* _WHAT TO WORK ON_
Each line of the data below from the one holding "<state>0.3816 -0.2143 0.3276" to the one holding "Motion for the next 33", inclusive, is to be reproduced exactly; no other line belongs in the answer.

* _Collected data entries_
.....

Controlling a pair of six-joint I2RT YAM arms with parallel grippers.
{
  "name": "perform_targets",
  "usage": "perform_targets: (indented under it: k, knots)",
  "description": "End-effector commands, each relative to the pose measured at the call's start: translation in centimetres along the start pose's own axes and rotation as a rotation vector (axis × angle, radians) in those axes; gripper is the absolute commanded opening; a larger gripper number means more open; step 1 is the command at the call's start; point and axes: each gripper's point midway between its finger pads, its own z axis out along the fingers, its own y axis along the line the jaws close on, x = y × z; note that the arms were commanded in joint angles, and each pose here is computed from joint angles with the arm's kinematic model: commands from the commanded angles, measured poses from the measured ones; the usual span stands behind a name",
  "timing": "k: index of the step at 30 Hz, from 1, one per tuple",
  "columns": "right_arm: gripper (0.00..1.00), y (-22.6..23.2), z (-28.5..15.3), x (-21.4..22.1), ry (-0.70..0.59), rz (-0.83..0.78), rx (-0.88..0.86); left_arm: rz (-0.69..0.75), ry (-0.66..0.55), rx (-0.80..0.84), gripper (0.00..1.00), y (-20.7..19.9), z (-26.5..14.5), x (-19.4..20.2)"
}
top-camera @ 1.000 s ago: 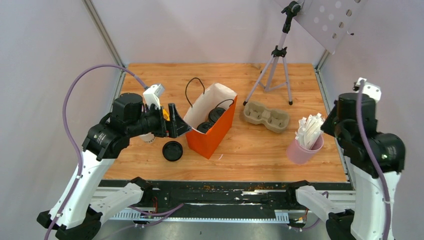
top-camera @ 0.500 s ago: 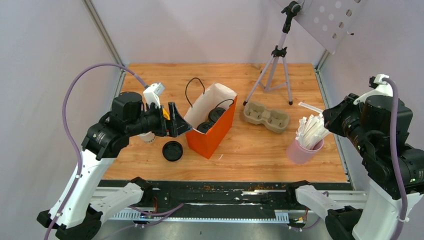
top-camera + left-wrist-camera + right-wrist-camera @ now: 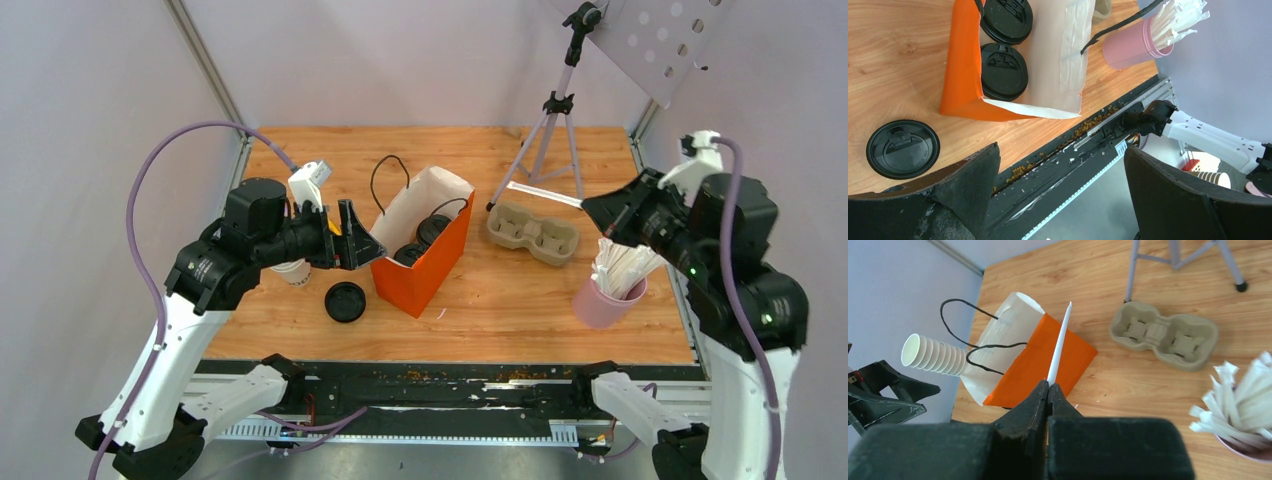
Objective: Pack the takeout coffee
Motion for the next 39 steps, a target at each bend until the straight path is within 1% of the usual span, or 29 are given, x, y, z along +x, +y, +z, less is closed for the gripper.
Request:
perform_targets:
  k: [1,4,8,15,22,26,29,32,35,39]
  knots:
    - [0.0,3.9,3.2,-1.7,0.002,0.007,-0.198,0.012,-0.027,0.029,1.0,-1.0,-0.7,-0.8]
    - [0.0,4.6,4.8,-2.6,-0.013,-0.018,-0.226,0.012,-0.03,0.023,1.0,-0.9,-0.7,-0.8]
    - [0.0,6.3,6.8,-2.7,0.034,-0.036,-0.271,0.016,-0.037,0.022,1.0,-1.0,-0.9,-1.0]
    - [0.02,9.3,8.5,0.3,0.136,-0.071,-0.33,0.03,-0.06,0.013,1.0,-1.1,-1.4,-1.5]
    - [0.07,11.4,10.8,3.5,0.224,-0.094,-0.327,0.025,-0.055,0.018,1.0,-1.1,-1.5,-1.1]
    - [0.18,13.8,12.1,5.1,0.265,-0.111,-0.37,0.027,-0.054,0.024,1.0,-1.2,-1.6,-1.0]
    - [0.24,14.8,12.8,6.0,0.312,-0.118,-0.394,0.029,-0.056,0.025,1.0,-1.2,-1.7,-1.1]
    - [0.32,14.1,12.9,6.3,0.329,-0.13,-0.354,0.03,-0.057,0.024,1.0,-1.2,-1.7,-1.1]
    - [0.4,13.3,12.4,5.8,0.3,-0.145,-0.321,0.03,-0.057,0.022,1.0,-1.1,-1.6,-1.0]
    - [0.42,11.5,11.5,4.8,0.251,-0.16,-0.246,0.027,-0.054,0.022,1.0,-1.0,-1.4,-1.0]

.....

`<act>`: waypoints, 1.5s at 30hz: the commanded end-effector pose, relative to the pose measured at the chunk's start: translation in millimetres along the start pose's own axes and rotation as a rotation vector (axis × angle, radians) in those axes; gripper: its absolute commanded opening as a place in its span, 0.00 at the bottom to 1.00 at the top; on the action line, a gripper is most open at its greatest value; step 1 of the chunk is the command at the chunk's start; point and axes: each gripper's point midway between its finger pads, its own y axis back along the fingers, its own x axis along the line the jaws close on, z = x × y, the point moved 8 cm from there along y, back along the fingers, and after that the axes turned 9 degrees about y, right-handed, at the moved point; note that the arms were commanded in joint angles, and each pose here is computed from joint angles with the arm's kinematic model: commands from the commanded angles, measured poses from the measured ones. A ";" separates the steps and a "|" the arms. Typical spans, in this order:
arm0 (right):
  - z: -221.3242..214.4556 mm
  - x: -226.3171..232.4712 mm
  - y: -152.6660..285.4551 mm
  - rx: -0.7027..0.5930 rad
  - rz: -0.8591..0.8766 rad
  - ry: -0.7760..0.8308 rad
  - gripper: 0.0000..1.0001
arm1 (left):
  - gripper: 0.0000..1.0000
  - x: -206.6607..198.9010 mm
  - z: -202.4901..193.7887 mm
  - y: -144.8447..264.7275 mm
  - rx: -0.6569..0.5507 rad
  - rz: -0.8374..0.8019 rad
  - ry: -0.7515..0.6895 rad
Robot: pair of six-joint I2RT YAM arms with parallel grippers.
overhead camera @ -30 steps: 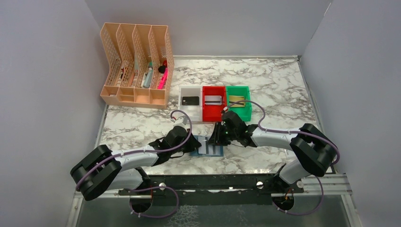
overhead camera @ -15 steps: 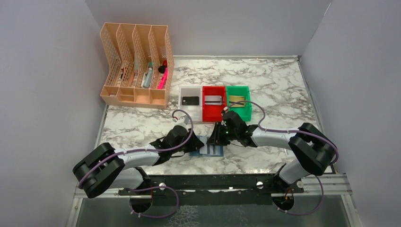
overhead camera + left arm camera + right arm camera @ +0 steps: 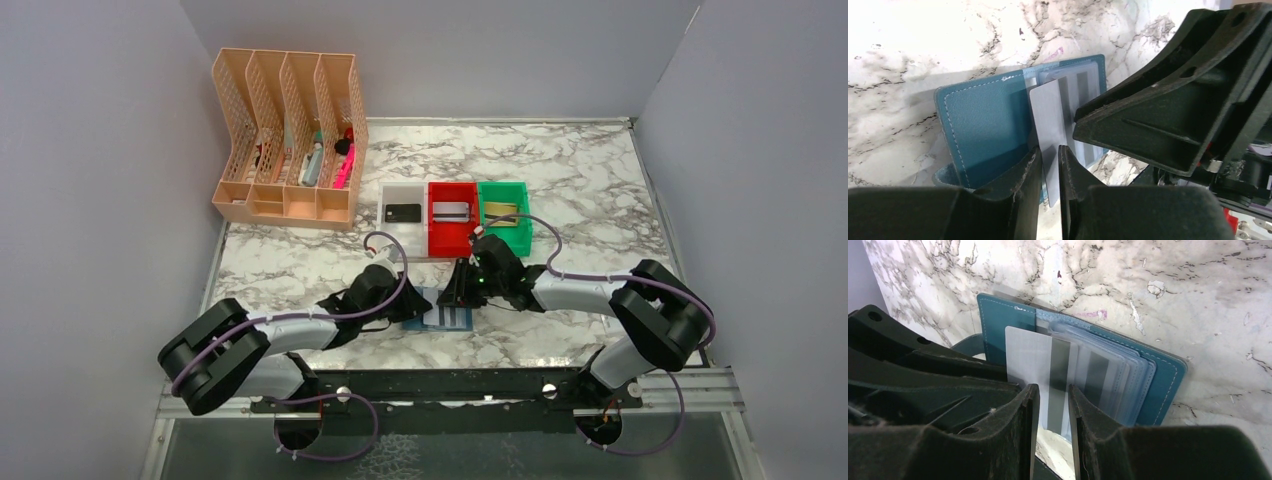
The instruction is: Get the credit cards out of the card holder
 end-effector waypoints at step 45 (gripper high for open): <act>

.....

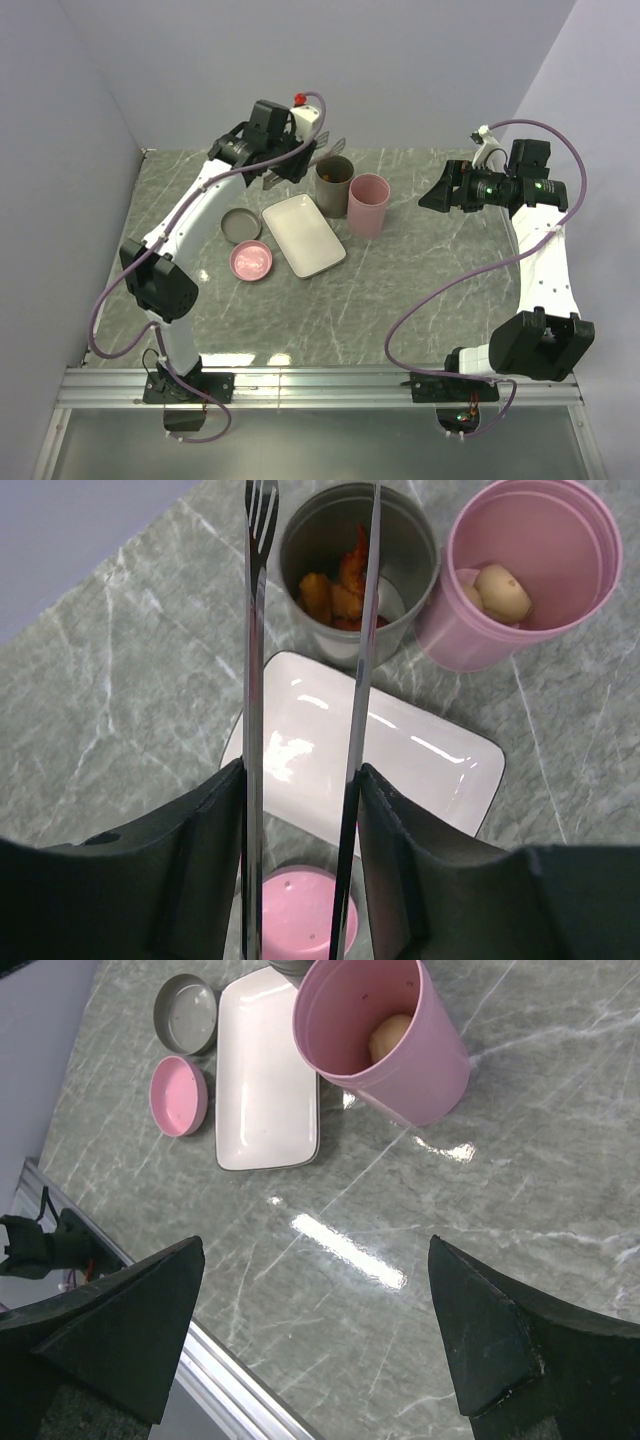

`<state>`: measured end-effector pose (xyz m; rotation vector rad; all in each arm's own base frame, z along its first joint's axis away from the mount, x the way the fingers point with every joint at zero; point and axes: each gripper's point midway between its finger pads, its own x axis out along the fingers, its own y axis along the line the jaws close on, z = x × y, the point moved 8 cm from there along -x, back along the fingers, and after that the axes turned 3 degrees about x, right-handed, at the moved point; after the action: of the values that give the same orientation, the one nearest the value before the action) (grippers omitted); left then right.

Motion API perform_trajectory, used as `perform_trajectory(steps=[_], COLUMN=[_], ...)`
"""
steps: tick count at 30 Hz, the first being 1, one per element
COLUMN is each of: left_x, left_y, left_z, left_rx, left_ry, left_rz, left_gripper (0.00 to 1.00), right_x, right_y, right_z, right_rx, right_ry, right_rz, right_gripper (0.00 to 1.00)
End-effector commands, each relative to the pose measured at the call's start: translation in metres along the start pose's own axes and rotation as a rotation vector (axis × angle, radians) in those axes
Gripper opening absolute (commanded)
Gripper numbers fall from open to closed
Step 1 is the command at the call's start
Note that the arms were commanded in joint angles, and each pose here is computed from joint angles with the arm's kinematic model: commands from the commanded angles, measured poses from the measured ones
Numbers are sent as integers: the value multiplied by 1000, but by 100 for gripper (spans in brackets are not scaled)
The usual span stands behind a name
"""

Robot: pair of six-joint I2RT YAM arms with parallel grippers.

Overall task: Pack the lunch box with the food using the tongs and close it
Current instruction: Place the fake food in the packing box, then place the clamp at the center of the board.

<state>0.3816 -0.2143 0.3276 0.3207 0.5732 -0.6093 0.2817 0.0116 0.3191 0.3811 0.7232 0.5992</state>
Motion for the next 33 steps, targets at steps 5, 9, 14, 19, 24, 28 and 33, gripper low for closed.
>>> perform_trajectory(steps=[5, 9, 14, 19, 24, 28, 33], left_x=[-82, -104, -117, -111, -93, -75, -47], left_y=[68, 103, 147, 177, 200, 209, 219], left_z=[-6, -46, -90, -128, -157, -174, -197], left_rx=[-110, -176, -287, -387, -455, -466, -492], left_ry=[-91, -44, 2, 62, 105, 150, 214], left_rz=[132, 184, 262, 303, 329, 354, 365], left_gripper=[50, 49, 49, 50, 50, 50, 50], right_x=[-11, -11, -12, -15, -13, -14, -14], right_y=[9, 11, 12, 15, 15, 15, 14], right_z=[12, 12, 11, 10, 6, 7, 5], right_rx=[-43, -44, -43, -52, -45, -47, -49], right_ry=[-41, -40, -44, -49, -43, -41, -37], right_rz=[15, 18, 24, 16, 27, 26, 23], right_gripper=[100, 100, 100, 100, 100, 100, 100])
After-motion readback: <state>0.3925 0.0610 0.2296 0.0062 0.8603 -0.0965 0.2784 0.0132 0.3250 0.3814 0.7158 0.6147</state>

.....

* _FINISHED EXERCISE_
<state>0.3816 -0.2143 0.3276 0.3207 0.5732 -0.6093 0.2817 0.0116 0.3191 0.3811 0.7232 0.5992</state>
Motion for the next 33 steps, targets at steps 5, 9, 14, 19, 24, 28 and 33, gripper low for closed.

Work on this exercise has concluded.